On July 3, 2007, Lukowich returned to the Lightning, signing as an unrestricted free agent. He scored a goal and seven points in his season back. The following off-season, on July 4, 2008, Lukowich was traded with defenceman Dan Boyle from the Tampa Bay Lightning to the San Jose Sharks in exchange for Matt Carle and Ty Wishart and San Jose's first round choice in the 2009 NHL entry draft and San Jose's fourth round choice in the 2010 NHL entry draft. Lukowich scored eight points in his only season with the Sharks before being traded once more, along with defenceman Christian Ehrhoff on August 28, 2009, to the Vancouver Canucks in exchange for prospects Daniel Rahimi and Patrick White.

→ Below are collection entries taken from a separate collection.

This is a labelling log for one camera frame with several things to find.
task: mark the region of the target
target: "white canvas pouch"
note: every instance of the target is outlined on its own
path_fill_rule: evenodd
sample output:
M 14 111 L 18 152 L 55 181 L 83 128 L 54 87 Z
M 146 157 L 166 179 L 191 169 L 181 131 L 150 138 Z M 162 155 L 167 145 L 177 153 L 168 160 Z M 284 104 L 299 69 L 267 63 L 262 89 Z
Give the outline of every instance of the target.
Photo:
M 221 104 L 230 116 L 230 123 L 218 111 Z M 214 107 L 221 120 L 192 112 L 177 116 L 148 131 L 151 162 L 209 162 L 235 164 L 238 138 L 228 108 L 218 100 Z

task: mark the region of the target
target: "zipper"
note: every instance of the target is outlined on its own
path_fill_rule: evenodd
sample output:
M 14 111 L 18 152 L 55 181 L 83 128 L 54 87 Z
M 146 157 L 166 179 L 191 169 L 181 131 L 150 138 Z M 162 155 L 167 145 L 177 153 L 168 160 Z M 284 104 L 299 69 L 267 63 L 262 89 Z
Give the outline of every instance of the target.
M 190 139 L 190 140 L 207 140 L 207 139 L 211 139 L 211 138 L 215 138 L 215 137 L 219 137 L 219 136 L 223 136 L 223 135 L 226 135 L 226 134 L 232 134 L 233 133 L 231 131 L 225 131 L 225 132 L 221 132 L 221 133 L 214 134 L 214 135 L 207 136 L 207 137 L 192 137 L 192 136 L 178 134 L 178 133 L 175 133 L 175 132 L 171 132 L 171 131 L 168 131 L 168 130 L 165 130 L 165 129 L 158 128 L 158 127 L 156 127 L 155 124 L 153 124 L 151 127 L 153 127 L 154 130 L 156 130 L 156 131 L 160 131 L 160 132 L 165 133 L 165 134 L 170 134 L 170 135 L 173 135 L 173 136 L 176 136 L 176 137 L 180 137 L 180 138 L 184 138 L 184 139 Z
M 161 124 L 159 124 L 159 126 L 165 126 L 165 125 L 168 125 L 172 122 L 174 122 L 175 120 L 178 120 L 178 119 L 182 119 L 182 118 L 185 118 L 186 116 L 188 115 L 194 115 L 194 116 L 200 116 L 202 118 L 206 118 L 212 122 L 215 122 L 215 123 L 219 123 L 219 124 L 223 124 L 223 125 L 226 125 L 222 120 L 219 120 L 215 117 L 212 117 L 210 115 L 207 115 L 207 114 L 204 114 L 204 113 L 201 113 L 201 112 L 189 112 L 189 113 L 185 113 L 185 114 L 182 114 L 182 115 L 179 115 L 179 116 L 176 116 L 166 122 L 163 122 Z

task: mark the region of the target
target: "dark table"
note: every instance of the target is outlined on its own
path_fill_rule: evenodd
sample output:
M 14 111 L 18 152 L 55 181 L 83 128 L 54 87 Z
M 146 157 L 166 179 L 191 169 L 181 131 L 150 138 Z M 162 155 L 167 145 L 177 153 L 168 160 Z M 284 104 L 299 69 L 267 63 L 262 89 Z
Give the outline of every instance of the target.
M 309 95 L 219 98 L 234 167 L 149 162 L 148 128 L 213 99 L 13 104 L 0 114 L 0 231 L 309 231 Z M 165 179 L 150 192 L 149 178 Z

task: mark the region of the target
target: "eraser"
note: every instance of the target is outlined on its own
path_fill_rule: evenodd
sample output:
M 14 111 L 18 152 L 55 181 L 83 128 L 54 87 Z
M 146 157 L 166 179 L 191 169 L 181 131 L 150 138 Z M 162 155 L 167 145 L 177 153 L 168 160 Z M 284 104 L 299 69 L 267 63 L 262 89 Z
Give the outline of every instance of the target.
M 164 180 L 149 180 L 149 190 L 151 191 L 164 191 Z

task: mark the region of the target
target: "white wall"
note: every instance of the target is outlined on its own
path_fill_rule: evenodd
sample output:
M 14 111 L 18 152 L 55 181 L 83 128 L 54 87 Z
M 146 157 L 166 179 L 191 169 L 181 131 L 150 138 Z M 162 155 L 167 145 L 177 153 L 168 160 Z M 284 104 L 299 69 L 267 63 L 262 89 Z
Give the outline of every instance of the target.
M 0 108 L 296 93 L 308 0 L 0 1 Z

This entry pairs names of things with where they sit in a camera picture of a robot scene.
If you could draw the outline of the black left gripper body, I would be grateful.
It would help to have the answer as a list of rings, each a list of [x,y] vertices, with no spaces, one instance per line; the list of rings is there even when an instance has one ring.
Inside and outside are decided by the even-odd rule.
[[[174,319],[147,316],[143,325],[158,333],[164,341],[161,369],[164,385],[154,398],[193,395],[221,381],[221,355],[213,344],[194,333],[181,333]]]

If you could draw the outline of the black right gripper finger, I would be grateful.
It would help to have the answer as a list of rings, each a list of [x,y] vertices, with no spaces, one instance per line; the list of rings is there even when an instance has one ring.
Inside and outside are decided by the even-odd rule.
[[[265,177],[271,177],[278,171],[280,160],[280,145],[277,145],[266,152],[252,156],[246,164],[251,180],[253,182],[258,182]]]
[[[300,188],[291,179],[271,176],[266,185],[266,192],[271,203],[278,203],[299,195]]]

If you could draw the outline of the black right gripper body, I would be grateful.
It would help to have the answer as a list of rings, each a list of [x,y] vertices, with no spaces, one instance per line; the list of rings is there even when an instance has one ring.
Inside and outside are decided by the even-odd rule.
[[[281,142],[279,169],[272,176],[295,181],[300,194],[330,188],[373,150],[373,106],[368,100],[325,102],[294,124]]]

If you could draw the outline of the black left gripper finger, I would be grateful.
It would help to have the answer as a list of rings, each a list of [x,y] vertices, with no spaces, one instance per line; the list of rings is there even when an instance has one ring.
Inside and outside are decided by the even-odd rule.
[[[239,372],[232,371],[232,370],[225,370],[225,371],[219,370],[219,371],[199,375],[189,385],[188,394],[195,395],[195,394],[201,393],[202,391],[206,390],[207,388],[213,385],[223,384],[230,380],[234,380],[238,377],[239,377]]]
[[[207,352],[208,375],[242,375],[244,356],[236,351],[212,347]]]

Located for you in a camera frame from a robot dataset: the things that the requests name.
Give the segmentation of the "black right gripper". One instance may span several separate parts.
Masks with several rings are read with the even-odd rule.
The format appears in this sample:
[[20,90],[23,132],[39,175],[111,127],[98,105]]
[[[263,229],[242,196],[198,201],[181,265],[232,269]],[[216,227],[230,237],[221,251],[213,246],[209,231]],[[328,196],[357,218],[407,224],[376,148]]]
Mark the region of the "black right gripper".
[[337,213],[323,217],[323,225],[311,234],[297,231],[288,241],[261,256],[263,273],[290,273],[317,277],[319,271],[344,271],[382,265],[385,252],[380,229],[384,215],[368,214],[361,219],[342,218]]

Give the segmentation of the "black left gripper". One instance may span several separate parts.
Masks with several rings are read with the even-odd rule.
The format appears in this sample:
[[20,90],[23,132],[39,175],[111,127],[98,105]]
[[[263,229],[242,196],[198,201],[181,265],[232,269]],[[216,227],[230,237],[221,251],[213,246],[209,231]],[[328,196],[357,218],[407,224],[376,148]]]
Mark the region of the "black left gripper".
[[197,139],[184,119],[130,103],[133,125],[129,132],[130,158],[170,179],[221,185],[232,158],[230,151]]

With 10 defencemen on the Canucks with one-way contracts, however, Lukowich was assigned by the Canucks to the Texas Stars of the American Hockey League (AHL). He was recalled on January 1, 2010, due to an injury to defenceman Kevin Bieksa. He subsequently scored his first goal as a Canuck, as well as his first in 111 NHL games overall, on January 25, a game-winner in a 3–2 win against the Buffalo Sabres.

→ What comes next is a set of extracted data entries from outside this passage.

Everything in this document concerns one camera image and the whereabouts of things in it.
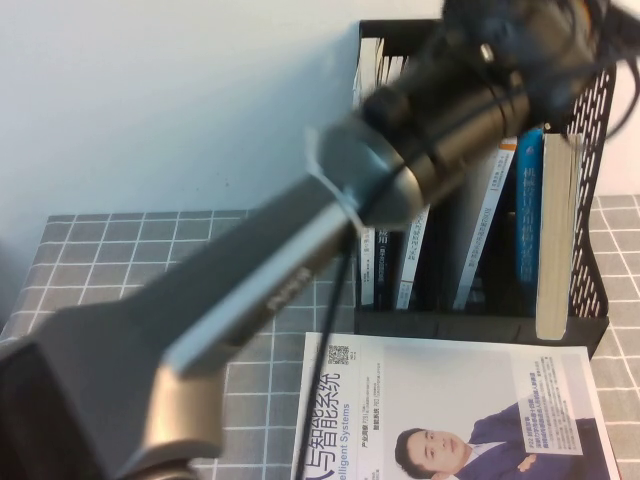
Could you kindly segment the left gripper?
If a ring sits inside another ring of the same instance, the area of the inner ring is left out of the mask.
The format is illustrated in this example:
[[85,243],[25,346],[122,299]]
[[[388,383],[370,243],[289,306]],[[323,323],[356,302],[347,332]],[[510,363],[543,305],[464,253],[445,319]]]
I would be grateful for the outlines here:
[[595,58],[591,46],[579,44],[568,48],[529,44],[524,48],[524,84],[529,103],[525,130],[555,123],[567,115],[592,77],[584,71],[572,75],[570,72],[592,66]]

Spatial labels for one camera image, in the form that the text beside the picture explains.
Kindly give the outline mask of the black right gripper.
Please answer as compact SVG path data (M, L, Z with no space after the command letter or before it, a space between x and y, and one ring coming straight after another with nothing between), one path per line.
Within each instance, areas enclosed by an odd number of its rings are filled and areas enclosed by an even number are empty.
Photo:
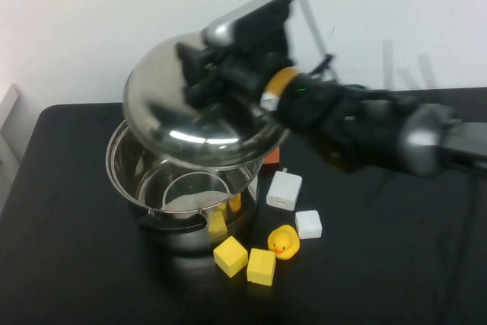
M178 42L176 54L186 80L183 99L195 109L223 102L230 96L243 97L260 104L264 89L276 67L276 51L260 48L198 49L188 43ZM197 78L188 74L211 75Z

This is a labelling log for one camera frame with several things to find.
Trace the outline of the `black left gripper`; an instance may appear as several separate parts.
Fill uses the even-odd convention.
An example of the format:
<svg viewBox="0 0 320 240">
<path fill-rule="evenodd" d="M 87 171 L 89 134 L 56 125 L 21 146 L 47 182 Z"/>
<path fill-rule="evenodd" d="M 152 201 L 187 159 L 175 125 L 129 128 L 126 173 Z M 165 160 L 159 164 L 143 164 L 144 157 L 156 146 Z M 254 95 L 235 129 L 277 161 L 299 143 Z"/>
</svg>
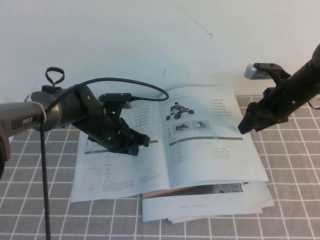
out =
<svg viewBox="0 0 320 240">
<path fill-rule="evenodd" d="M 137 156 L 138 146 L 148 147 L 150 137 L 133 129 L 131 133 L 128 124 L 122 117 L 115 121 L 107 121 L 98 117 L 87 119 L 87 135 L 91 142 L 119 154 Z"/>
</svg>

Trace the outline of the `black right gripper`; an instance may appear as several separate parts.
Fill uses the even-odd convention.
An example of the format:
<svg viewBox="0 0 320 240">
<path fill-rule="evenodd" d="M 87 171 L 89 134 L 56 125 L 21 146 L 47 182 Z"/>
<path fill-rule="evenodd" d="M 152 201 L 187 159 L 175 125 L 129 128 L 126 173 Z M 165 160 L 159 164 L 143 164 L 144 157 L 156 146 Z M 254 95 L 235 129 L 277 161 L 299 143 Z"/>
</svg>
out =
<svg viewBox="0 0 320 240">
<path fill-rule="evenodd" d="M 302 100 L 296 95 L 295 90 L 287 79 L 281 80 L 275 87 L 264 90 L 262 102 L 267 121 L 271 125 L 287 122 L 288 116 L 302 105 Z M 269 127 L 258 119 L 259 109 L 257 102 L 251 102 L 247 106 L 246 113 L 239 124 L 241 134 L 251 131 L 259 132 Z"/>
</svg>

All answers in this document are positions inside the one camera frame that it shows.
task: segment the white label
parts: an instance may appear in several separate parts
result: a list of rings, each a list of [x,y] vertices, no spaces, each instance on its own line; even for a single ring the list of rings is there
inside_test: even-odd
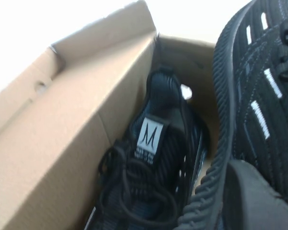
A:
[[[145,118],[137,146],[155,155],[158,149],[163,126],[164,125],[161,123]]]

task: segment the black sneaker
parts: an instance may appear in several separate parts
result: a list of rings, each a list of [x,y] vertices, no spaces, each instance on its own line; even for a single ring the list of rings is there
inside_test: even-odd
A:
[[[178,230],[216,229],[222,206],[228,229],[288,229],[287,20],[288,0],[253,0],[223,30],[213,64],[217,153]],[[229,165],[223,194],[230,158],[248,163]]]
[[[152,73],[141,112],[100,162],[104,188],[85,230],[175,227],[207,153],[206,132],[173,73]]]

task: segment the black textured fabric
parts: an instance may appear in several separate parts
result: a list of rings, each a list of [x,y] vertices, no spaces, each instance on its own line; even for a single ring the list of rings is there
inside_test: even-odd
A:
[[[266,29],[261,22],[263,12]],[[288,202],[288,82],[278,70],[279,59],[288,53],[279,49],[280,25],[285,19],[288,0],[257,0],[238,29],[233,49],[237,106],[233,157],[254,165]],[[250,44],[247,26],[251,28]],[[262,116],[256,114],[254,102]]]

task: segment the shoe box
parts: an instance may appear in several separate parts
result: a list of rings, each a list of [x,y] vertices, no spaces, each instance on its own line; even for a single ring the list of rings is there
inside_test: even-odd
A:
[[[0,93],[0,230],[83,229],[99,190],[97,165],[159,64],[191,88],[213,155],[214,46],[158,34],[137,1],[48,47]]]

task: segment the shoe tongue
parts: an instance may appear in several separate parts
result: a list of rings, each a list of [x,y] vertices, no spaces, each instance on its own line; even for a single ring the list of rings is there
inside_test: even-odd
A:
[[[175,121],[147,115],[136,141],[133,157],[144,161],[160,183],[171,181],[186,153],[183,127]]]

In June 2013, Lukowich signed a contract with the Western Hockey League's Lethbridge Hurricanes to become the team's assistant coach. He was dismissed in February 2014, which led to a wrongful dismissal suit launched in April. The suit was settled in August 2014, with the Hurricanes issuing a statement that Lukowich had not been fired with cause.

==Personal life==
Lukowich and his wife Cara have two daughters. His father, Bernie Lukowich, played two seasons in the NHL with the St. Louis Blues and Pittsburgh Penguins, as well as 21 games with the Calgary Cowboys of the World Hockey Association (WHA), while his cousin Morris Lukowich played 582 games in the NHL and 228 games in the WHA.

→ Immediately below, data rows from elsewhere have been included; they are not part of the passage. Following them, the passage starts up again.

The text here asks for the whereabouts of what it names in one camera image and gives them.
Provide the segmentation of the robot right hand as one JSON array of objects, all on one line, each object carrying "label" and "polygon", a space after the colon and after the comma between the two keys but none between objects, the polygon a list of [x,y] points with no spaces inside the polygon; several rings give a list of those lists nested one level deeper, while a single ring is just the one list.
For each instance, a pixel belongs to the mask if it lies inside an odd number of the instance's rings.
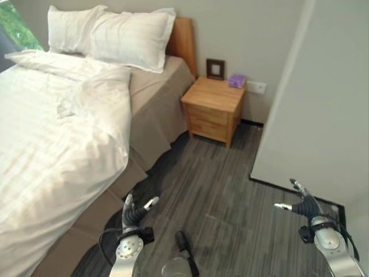
[{"label": "robot right hand", "polygon": [[300,193],[302,202],[297,204],[275,203],[274,207],[305,216],[308,220],[319,216],[322,210],[315,197],[298,180],[293,178],[289,180],[293,188]]}]

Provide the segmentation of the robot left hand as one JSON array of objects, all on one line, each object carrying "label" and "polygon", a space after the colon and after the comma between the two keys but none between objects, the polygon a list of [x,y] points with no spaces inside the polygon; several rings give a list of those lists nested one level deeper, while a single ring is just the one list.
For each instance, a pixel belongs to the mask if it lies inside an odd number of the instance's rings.
[{"label": "robot left hand", "polygon": [[155,196],[151,198],[142,207],[135,206],[133,194],[129,193],[125,199],[122,210],[122,228],[138,227],[140,221],[146,216],[146,214],[159,202],[160,198]]}]

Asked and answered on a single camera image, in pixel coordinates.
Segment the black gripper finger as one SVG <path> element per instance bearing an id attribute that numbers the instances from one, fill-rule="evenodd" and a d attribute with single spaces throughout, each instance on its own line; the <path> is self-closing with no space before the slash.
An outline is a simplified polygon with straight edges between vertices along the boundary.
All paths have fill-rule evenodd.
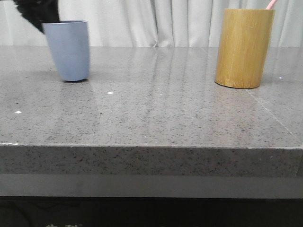
<path id="1" fill-rule="evenodd" d="M 43 24 L 60 23 L 57 0 L 14 0 L 21 16 L 44 33 Z"/>

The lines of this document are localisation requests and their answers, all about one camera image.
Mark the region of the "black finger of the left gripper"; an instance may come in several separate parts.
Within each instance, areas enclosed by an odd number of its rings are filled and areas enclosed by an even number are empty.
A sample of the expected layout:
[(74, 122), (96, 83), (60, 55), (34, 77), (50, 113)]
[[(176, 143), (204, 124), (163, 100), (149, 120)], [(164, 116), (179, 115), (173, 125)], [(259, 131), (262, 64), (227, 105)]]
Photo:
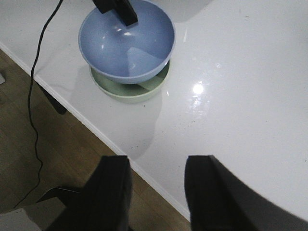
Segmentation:
[(101, 13), (115, 11), (126, 26), (138, 22), (137, 14), (128, 0), (93, 0)]

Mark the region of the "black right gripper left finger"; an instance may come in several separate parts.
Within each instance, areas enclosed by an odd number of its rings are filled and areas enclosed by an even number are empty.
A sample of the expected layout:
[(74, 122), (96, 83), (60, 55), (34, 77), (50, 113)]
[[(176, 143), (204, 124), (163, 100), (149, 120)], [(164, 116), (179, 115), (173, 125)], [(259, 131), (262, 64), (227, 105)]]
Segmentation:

Lukowich resides in the Dallas/Fort Worth Metroplex, where he is in charge of hockey programs at local StarCenter ice rinks.

==Career statistics==
===Regular season and playoffs===
| | | Regular season | | Playoffs | | | | | | | | |
| Season | Team | League | GP | G | A | Pts | PIM | GP | G | A | Pts | PIM |
| 1992–93 | Kamloops Blazers | WHL | 1 | 0 | 0 | 0 | 0 | — | — | — | — | — |
| 1993–94 | Kamloops Blazers | WHL | 42 | 5 | 11 | 16 | 168 | 16 | 0 | 1 | 1 | 35 |
| 1994–95 | Kamloops Blazers | WHL | 63 | 10 | 35 | 45 | 125 | 18 | 0 | 7 | 7 | 21 |
| 1995–96 | Kamloops Blazers | WHL | 65 | 14 | 55 | 69 | 114 | 13 | 2 | 10 | 12 | 29 |
| 1996–97 | Michigan K-Wings | IHL | 69 | 2 | 6 | 8 | 77 | 4 | 0 | 1 | 1 | 2 |
| 1997–98 | Michigan K-Wings | IHL | 60 | 6 | 27 | 33 | 104 | 4 | 0 | 4 | 4 | 14 |
| 1997–98 | Dallas Stars | NHL | 4 | 0 | 1 | 1 | 2 | — | — | — | — | — |
| 1998–99 | Michigan K-Wings | IHL | 67 | 8 | 21 | 29 | 95 | — | — | — | — | — |
| 1998–99 | Dallas Stars | NHL | 14 | 1 | 2 | 3 | 19 | 8 | 0 | 1 | 1 | 4 |
| 1999–00 | Dallas Stars | NHL | 60 | 3 | 1 | 4 | 50 | — | — | — | — | — |
| 2000–01 | Dallas Stars | NHL | 80 | 4 | 10 | 14 | 76 | 10 | 1 | 0 | 1 | 4 |
| 2001–02 | Dallas Stars | NHL | 66 | 1 | 6 | 7 | 40 | — | — | — | — | — |
| 2002–03 | Tampa Bay Lightning | NHL | 70 | 1 | 14 | 15 | 46 | 9 | 0 | 1 | 1 | 2 |
| 2003–04 | Tampa Bay Lightning | NHL | 79 | 5 | 14 | 19 | 24 | 18 | 0 | 2 | 2 | 6 |
| 2004–05 | Fort Worth Brahmas | CHL | 16 | 3 | 5 | 8 | 33 | — | — | — | — | — |
| 2005–06 | New York Islanders | NHL | 57 | 1 | 12 | 13 | 32 | — | — | — | — | — |
| 2005–06 | New Jersey Devils | NHL | 18 | 1 | 7 | 8 | 8 | 9 | 0 | 0 | 0 | 4 |
| 2006–07 | New Jersey Devils | NHL | 75 | 4 | 8 | 12 | 36 | 11 | 0 | 1 | 1 | 2 |
| 2007–08 | Tampa Bay Lightning | NHL | 59 | 1 | 6 | 7 | 20 | — | — | — | — | — |
| 2008–09 | San Jose Sharks | NHL | 58 | 0 | 8 | 8 | 12 | 6 | 0 | 0 | 0 | 0 |
| 2009–10 | Texas Stars | AHL | 29 | 3 | 15 | 18 | 10 | — | — | — | — | — |
| 2009–10 | Vancouver Canucks | NHL | 13 | 1 | 1 | 2 | 4 | — | — | — | — | — |
| 2010–11 | Texas Stars | AHL | 67 | 4 | 23 | 27 | 59 | 6 | 1 | 0 | 1 | 2 |
| 2010–11 | Dallas Stars | NHL | 5 | 0 | 0 | 0 | 0 | — | — | — | — | — |
| 2011–12 | Texas Stars | AHL | 67 | 4 | 22 | 26 | 40 | — | — | — | — | — |
| NHL totals | 658 | 23 | 90 | 113 | 369 | 71 | 1 | 5 | 6 | 22 | | |

==Awards==
- Won the Stanley Cup with the Dallas Stars in 1999 and the Tampa Bay Lightning in 2004.